*Directions*
Every entry in the following data should be output exactly.

──────── Extracted data

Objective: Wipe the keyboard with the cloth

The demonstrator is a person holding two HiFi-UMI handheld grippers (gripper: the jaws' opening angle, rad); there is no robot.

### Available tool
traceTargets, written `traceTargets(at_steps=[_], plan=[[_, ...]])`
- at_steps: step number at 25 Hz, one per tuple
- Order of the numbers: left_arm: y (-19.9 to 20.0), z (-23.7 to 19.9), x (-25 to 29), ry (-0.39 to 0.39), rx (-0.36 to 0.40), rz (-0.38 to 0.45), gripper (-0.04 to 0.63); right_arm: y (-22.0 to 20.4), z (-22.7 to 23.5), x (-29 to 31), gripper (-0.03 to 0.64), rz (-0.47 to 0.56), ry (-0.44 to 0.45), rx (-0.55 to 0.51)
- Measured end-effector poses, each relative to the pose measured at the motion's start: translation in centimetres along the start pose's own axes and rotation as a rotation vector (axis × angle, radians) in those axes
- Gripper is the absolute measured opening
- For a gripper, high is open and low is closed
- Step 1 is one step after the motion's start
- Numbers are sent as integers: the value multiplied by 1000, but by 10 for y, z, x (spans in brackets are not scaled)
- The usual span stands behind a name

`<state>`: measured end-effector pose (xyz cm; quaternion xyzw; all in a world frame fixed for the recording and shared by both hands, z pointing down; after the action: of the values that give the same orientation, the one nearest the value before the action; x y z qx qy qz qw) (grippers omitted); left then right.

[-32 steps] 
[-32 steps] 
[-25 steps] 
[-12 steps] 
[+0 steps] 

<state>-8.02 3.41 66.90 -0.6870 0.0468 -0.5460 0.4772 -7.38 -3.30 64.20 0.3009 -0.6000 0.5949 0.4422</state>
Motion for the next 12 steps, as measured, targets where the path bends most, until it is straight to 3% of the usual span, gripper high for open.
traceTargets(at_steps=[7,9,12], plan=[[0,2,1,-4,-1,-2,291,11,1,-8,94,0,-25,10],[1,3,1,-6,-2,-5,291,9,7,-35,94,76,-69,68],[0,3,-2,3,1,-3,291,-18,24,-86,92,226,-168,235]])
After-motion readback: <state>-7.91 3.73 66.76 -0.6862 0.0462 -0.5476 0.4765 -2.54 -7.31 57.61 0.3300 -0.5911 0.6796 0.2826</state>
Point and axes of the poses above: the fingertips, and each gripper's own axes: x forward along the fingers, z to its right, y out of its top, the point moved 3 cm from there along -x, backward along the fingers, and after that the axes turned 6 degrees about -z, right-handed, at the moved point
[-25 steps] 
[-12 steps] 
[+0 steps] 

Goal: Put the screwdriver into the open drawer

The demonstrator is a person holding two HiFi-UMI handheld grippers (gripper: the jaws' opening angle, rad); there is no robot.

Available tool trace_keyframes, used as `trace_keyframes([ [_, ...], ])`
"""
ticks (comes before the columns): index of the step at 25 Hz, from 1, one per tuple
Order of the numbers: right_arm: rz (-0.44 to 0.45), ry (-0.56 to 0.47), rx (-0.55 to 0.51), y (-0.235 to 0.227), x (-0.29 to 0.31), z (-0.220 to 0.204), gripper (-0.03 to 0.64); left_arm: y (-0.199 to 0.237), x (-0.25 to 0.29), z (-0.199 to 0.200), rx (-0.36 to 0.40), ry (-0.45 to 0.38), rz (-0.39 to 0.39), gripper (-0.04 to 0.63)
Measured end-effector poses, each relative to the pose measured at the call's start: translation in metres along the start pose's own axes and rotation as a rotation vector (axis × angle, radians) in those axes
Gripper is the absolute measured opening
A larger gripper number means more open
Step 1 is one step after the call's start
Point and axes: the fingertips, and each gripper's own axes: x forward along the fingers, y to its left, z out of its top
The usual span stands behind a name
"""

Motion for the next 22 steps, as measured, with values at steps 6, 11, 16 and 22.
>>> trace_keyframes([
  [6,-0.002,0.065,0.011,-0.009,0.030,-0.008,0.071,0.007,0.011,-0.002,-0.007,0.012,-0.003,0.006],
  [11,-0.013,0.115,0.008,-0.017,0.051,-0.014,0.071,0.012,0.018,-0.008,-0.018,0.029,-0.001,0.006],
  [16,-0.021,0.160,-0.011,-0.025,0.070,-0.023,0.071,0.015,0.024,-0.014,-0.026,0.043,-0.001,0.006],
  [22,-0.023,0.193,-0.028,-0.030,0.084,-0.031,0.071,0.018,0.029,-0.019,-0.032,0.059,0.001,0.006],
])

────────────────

*Result for this exercise*
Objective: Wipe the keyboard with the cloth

The demonstrator is a person holding two HiFi-UMI handheld grippers (gripper: the jaws' opening angle, rad); there is no robot.

### Available tool
traceTargets, written `traceTargets(at_steps=[_], plan=[[_, ...]])`
- at_steps: step number at 25 Hz, one per tuple
- Order of the numbers: left_arm: y (-19.9 to 20.0), z (-23.7 to 19.9), x (-25 to 29), ry (-0.39 to 0.39), rx (-0.36 to 0.40), rz (-0.38 to 0.45), gripper (-0.04 to 0.63); right_arm: y (-22.0 to 20.4), z (-22.7 to 23.5), x (-29 to 31), gripper (-0.03 to 0.64), rz (-0.47 to 0.56), ry (-0.44 to 0.45), rx (-0.55 to 0.51)
- Measured end-effector poses, each relative to the pose measured at the motion's start: translation in centimetres along the start pose's own axes and rotation as a rotation vector (axis × angle, radians) in those axes
- Gripper is the absolute measured opening
- For a gripper, high is open and low is closed
- Step 1 is one step after the motion's start
- Numbers are sent as integers: the value multiplied by 1000, but by 10 for y, z, x (spans in brackets are not scaled)
- The usual span stands behind a name

`<state>`: measured end-effector pose (xyz cm; quaternion xyzw; all in a world frame fixed for the recording and shared by both hands, z pointing down; after the action: of the values that give the same orientation, the one nearest the value before the action; x y z qx qy qz qw) (grippers omitted); left then right.

[-32 steps] 
[-32 steps] 
[-25 steps] 
[-12 steps] 
[+0 steps] 

<state>-8.02 3.41 66.90 -0.6870 0.0468 -0.5460 0.4772 -7.38 -3.30 64.20 0.3009 -0.6000 0.5949 0.4422</state>
Motion for the next 12 steps, as measured, targets where the path bends most, until it is straight to 3% of the usual span, gripper high for open.
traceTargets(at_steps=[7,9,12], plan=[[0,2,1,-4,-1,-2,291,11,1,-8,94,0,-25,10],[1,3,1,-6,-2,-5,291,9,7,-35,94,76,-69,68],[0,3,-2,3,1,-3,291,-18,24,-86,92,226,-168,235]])
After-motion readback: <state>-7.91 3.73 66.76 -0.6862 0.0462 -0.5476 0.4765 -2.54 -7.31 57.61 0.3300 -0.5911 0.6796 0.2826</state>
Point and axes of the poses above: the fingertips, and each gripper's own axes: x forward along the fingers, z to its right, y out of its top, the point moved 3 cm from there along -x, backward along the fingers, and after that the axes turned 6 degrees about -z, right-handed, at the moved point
[-25 steps] 
[-12 steps] 
[+0 steps] 

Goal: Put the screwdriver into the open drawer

The demonstrator is a person holding two HiFi-UMI handheld grippers (gripper: the jaws' opening angle, rad); there is no robot.

Available tool trace_keyframes, used as `trace_keyframes([ [_, ...], ])`
"""
ticks (comes before the columns): index of the step at 25 Hz, from 1, one per tuple
Order of the numbers: right_arm: rz (-0.44 to 0.45), ry (-0.56 to 0.47), rx (-0.55 to 0.51), y (-0.235 to 0.227), x (-0.29 to 0.31), z (-0.220 to 0.204), gripper (-0.03 to 0.64); left_arm: y (-0.199 to 0.237), x (-0.25 to 0.29), z (-0.199 to 0.200), rx (-0.36 to 0.40), ry (-0.45 to 0.38), rz (-0.39 to 0.39), gripper (-0.04 to 0.63)
Measured end-effector poses, each relative to the pose measured at the call's start: translation in metres along the start pose's own axes and rotation as a rotation vector (axis × angle, radians) in those axes
Gripper is the absolute measured opening
A larger gripper number means more open
Step 1 is one step after the call's start
Point and axes: the fingertips, and each gripper's own axes: x forward along the fingers, y to its left, z out of its top
The usual span stands behind a name
"""

Motion for the next 22 steps, as measured, with values at steps 6, 11, 16 and 22.
>>> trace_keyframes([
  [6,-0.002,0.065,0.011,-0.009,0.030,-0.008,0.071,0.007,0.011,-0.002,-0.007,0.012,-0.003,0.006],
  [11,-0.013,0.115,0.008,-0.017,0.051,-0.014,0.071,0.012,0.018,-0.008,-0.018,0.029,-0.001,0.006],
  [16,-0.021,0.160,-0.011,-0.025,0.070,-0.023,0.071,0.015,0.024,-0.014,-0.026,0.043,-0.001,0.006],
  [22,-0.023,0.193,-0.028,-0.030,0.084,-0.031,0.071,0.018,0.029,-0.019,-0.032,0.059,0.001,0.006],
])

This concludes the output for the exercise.